Richemont, however, was more interested in acquiring his hated rival’s lands by less strenuous means and had been plotting with the Angevin party to overthrow their mutual enemy. In June 1433 Raoul de Gaucourt’s lieutenant at Chinon secretly opened a postern gate at night to admit a band of armed conspirators, including the Bretons Prégent de Coëtivy and Pierre de Brézé. They seized Trémoïlle at sword-point from his bed, wounding him in the process, and, when questioned by a terrified Charles VII, who thought they were about to commit regicide, informed him that they had done it ‘for his own good and for the good of the realm’.

The tables were now turned. Trémoïlle was charged with financial irregularities, removed from office and exiled to his castle of Sully. The queen’s brother, Charles d’Anjou, became the new court favourite and Richemont returned in triumph. The Angevin-Breton party was now back in power, bringing with it a return to the pro-war policies of the Jehanne d’Arc era.9

The possibility of securing a lasting peace, which had always been remote, had now been removed altogether and the renewed belligerence of the Armagnacs did what diplomatic efforts had failed to do: it persuaded the Burgundians that the English alliance was still in their best interests. For, despite the six-year general peace that had been agreed in 1430, Burgundian territories were everywhere under attack, from Saint-Valery in Picardy to Pacy-sur-Armançon in the duchy of Burgundy itself. Clearly the Armagnac ambassadors had been correct when they admitted that Charles VII could not enforce a binding truce on his foreign mercenaries who lived off the land and had nothing to gain by peace.
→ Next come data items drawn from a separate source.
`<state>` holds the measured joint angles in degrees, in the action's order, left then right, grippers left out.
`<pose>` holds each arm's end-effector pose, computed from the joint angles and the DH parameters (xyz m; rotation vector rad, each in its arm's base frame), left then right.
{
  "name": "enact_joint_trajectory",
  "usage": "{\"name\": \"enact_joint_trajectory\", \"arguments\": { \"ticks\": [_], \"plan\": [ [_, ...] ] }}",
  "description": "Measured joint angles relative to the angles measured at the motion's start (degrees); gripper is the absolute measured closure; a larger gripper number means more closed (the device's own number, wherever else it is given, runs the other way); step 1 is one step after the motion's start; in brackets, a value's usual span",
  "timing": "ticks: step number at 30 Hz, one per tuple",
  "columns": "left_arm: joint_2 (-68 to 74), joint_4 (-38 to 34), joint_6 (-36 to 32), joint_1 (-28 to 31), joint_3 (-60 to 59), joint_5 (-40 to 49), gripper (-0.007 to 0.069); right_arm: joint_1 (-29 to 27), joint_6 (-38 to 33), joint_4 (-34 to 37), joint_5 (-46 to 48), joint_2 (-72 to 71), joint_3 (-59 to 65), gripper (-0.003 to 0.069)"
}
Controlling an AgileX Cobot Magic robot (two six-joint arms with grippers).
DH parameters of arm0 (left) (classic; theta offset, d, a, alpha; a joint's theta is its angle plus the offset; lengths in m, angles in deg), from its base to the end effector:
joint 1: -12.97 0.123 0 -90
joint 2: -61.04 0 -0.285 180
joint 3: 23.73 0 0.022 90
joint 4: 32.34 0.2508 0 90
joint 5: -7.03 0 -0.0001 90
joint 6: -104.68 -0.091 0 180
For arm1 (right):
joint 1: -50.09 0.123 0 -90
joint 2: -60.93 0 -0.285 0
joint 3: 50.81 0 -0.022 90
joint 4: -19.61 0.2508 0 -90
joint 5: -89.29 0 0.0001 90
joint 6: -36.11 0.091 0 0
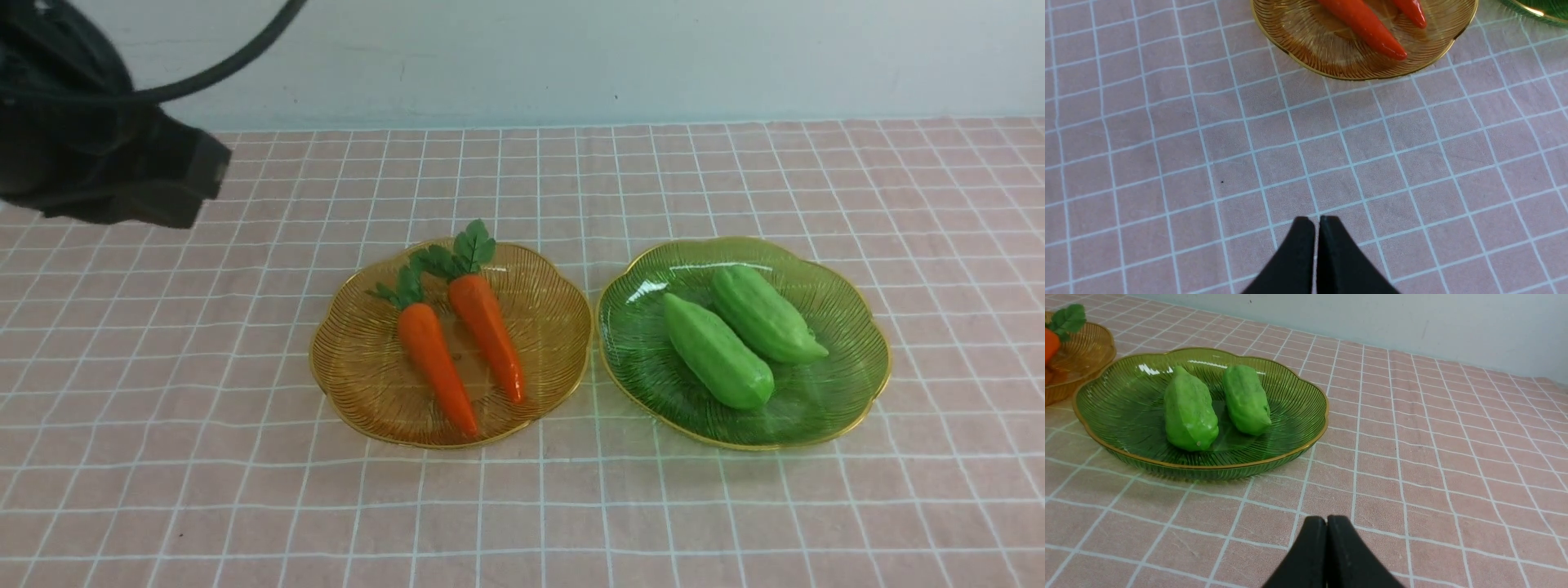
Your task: Put different types of vegetables on the plate.
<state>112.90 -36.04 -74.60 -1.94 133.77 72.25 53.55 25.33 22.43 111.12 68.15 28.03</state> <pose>0.1131 -0.0356 0.3668 0.2952 2.4261 -0.2054 0.0523 0.0048 0.1700 -0.2031 1.8718 -0.0390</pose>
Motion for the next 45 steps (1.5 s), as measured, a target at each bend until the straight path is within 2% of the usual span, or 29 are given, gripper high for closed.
{"name": "enact_joint_trajectory", "arguments": {
  "ticks": [10, 14, 24, 27, 45],
  "plan": [
    [-16.5, -0.1, 0.9, 0.0, -20.3, -13.3, 0.0628, 0.0, 0.0, 2.0, 0.1, 0.0, 0.0, 0.0674],
    [-19.6, -0.1, 2.1, 0.0, -24.9, -18.6, 0.0628, 0.0, 0.0, 2.6, 0.1, 0.0, 0.0, 0.0674],
    [-21.9, -0.1, 7.6, 0.0, -35.8, -43.0, 0.0628, 0.0, 0.0, 2.8, 0.1, 0.0, 0.0, 0.0674],
    [-21.9, -0.1, 7.8, 0.0, -36.7, -47.1, 0.0628, 0.0, 0.1, 2.8, 0.1, 0.0, 0.0, 0.0674],
    [-21.9, 0.0, 7.5, 0.0, -37.1, -49.3, 0.0628, 0.0, 0.4, 2.9, 0.2, 0.0, 0.0, 0.0676]
  ]
}}
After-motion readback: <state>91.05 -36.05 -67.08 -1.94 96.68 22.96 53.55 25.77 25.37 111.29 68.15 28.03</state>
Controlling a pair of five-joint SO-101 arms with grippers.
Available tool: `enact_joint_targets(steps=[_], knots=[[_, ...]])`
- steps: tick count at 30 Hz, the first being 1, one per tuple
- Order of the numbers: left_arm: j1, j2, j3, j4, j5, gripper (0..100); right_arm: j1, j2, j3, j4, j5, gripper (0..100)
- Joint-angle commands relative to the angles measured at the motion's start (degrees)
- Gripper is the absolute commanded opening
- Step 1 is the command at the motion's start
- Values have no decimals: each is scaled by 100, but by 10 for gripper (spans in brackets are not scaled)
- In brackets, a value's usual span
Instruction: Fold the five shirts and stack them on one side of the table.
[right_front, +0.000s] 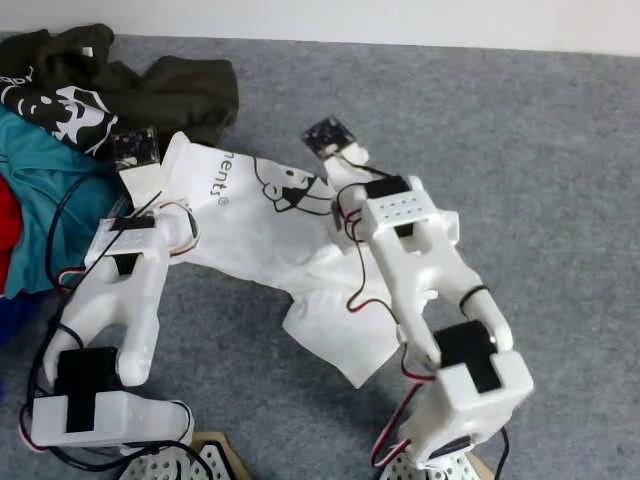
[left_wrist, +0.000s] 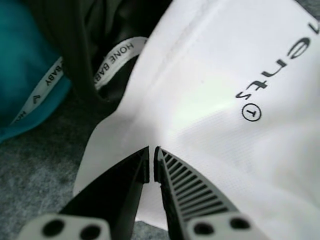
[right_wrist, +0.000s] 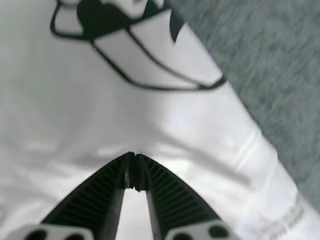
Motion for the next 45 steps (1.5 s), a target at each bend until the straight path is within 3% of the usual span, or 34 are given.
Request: enact_joint_targets(steps=[1,5,9,14,20,22,27,34,45], knots=[[84,-259,-22,-88,-26,45,-66,-1358,136,857,-35,7],[84,-259,-22,-88,-18,45,-470,-2536,1358,1332,334,7],[84,-259,-22,-88,-18,45,-884,-3618,2686,1807,1582,13],[84,-259,-22,-88,-18,45,-752,-4532,3609,1903,3051,23],[84,-259,-22,-88,-18,45,-980,-4831,4066,2369,3877,289],[84,-259,-22,-97,-18,45,-1156,-4822,4242,2378,3956,354],[84,-259,215,-554,-26,45,-1596,-4831,4813,1719,3912,363],[84,-268,277,-712,-18,45,-2299,-4778,5015,1042,2998,363],[75,-268,277,-712,-18,45,-2026,-4778,6114,-593,2796,363]])
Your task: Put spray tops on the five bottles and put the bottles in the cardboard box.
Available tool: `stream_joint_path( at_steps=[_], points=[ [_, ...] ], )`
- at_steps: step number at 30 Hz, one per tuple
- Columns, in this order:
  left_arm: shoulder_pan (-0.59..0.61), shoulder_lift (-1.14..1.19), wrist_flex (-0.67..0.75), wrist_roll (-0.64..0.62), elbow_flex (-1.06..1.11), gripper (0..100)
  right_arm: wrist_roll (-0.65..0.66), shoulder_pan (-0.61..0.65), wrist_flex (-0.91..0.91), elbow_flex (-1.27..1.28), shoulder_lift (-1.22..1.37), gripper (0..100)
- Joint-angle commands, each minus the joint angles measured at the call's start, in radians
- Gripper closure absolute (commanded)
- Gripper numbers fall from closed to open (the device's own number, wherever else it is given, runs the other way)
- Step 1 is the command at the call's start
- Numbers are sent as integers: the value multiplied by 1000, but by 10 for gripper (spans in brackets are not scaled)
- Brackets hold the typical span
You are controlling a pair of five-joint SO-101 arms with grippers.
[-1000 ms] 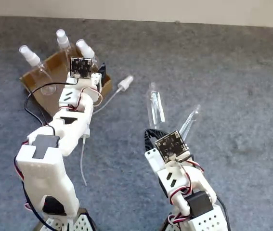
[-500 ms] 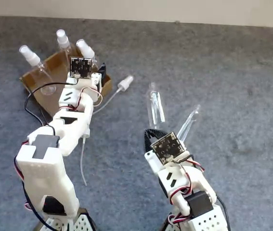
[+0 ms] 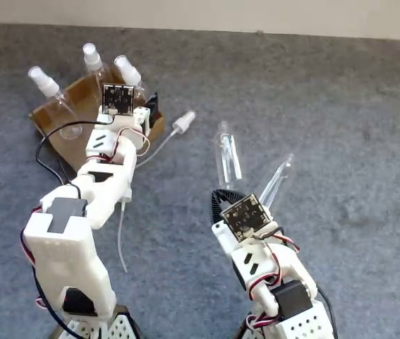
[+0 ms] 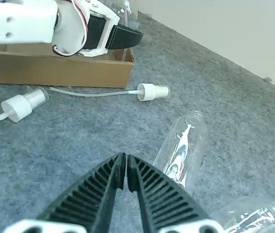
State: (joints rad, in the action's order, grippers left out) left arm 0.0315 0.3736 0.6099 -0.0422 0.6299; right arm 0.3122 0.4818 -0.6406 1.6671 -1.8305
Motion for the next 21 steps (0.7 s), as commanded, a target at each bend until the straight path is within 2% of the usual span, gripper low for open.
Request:
stream_joint_path(
  at_steps=[1,21],
  points=[
    [10,-22,21,5,-13,845,12,-10,28,59,-12,988],
    [36,-22,17,5,5,840,12,-10,28,59,-12,988]
  ],
)
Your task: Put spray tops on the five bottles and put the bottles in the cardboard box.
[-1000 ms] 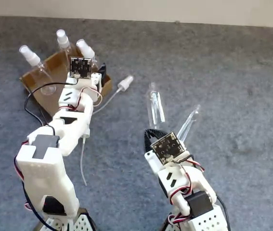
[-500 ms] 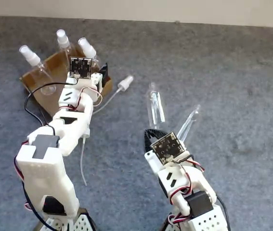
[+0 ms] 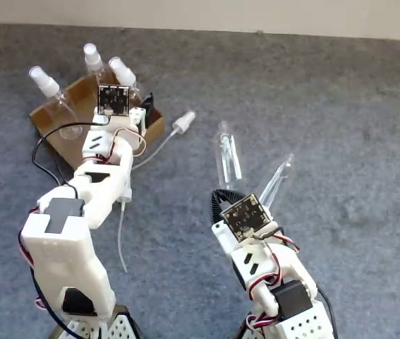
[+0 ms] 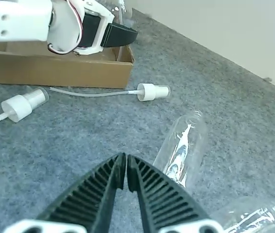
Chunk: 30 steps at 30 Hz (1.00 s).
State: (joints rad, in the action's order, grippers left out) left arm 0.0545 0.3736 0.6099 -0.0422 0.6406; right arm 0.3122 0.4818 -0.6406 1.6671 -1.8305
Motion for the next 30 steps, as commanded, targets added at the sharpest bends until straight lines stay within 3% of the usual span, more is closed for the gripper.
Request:
stream_joint_path(
  at_steps=[1,5,23,30],
  points=[
    [13,-22,17,5,-4,827,12,-10,28,59,-12,988],
    [13,-22,17,5,19,766,12,-10,28,59,-12,988],
    [13,-45,15,5,47,761,12,-10,28,59,-12,988],
    [12,-223,-244,3,70,761,12,-10,28,59,-12,988]
  ],
)
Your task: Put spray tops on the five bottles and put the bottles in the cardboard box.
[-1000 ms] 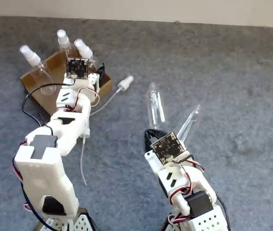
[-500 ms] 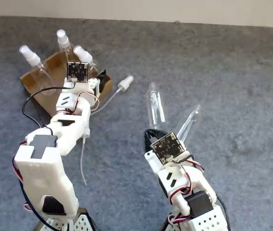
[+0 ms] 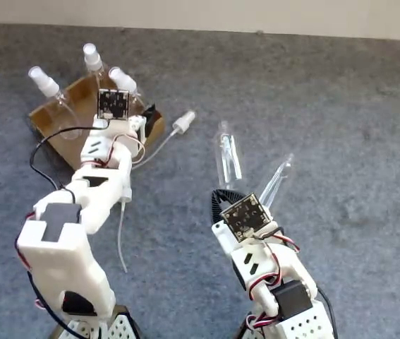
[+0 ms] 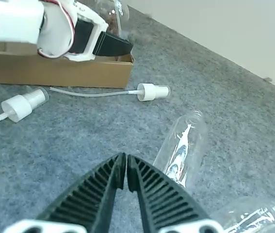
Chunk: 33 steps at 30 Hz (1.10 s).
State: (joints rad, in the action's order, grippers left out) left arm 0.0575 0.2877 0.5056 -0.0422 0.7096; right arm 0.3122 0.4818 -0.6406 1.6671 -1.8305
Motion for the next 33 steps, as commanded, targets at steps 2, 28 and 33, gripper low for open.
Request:
stream_joint_path(
  at_steps=[2,28,33],
  points=[
    [10,-176,-181,3,1,761,12,-10,28,59,-12,988],
    [2,-754,-1082,5,-5,765,5,-268,22,-39,-12,993],
    [-4,-886,-1264,5,-5,765,5,-389,-41,-51,-12,993]
  ],
)
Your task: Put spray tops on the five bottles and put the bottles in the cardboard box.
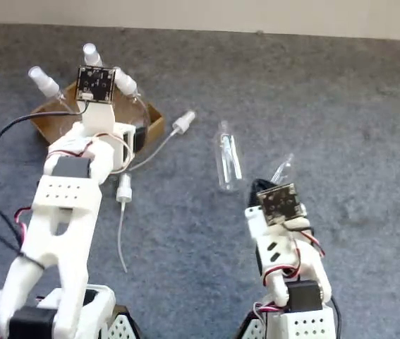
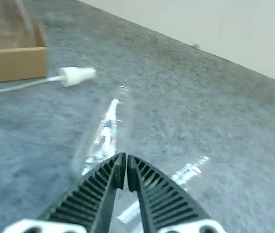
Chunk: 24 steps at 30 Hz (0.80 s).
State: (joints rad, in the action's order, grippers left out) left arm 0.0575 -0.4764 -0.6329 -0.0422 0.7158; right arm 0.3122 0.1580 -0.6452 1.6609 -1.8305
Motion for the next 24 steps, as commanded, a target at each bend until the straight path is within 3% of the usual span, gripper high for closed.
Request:
stream_joint_path(
  at_steps=[1,9,11,17,24],
  points=[
    [-19,-147,-160,5,-12,765,5,-82,-62,-47,-12,993],
    [-251,-240,-433,-5,-102,765,5,-222,-196,-50,-12,993],
    [-288,-213,-493,-61,-170,765,-3,-239,-231,-50,-12,993],
    [-440,-10,-606,-180,-401,765,-161,-239,-255,-48,-12,993],
    [-519,321,-715,-298,-730,761,-176,-243,-254,-21,-12,993]
  ],
)
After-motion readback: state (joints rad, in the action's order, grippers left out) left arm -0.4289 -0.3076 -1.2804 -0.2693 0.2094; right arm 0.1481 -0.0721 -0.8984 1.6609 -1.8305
In the summer of 1433 Philippe sent an embassy to England to test English opinion. It was led by the Anglophile Hue de Lannoy, but even he detected a certain frostiness in the atmosphere, which the earl of Warwick explained in forthright fashion: ‘We English, to tell you the truth, are exceedingly displeased and disappointed that, whilst the king was in France, my lord of Burgundy, your master, has neither seen him nor visited him.’ Bedford was more emollient, seeking to heal the personal breach between himself and Burgundy: ‘By my faith, I promise you that it displeases me much that my brother-in-law has such a bad opinion of me; for I do not hate him; he is one of this world’s princes whom I have always loved the most. And I know well that the way we have conducted ourselves is greatly prejudicial to my lord the king and to the public good.’10

In the dispatches he sent home Lannoy was able to reassure Burgundy that the English were not, as he had feared, intending to make a separate peace with the Armagnacs, though he picked up rumours that ‘certain persons’ were pushing for a marriage between Henry VI and one of the infant daughters of Charles VII. This is the first real indication we have that there were those among the young king’s councillors who had begun to look beyond the stated English objective of a mere truce towards a more permanent settlement. This was not, as some historians have characterised it, the emergence of a ‘peace faction’ as opposed to a ‘war faction’, which is a simplistic view that does not take into account the fact that both ‘parties’ were equally committed to the preservation of the English kingdom of France but sought to achieve that aim by different means. Though opinions became more entrenched with the passing years there was never an explicit division along party lines. Gloucester was a diehard opponent of any concession to the French and unswerving in his belief that the military option was the only way forward, but in this he was virtually alone. On the other side, even Cardinal Beaufort and the earl of Suffolk, who are generally seen as leaders of a ‘peace faction’, were not inclined to support anything more than limited concessions to secure a lasting peace and both did more than most to support the war effort: Beaufort was its chief financier and Suffolk, with thirteen years of continuous military service in France already under his belt, would return to arms again in the crisis of 1436. With the exception of Gloucester, probably every person of any influence in the royal council believed that a lasting peace could not be achieved without diplomatic engagement with the enemy. The only point at issue was the price by which peace could be purchased.11

In 1433 the earl of Suffolk was already one of those looking to a long-term and peaceful resolution of the war. His capture at Jargeau had brought an abrupt and permanent end to his military career. He had earned a swift release at the beginning of 1430 by promising to pay his captor, the Bastard of Orléans, an enormous ransom of £20,000 (£10.5m) and, more significantly, to endeavour to secure the release of the Bastard’s two half-brothers, Charles d’Orléans and the count of Angoulême. This gave him a personal interest in a negotiated settlement and, as part of the process, in the summer of 1432 he acquired custody of the captive duke. Together, he hoped, they could act as intermediaries between the English and the Armagnacs.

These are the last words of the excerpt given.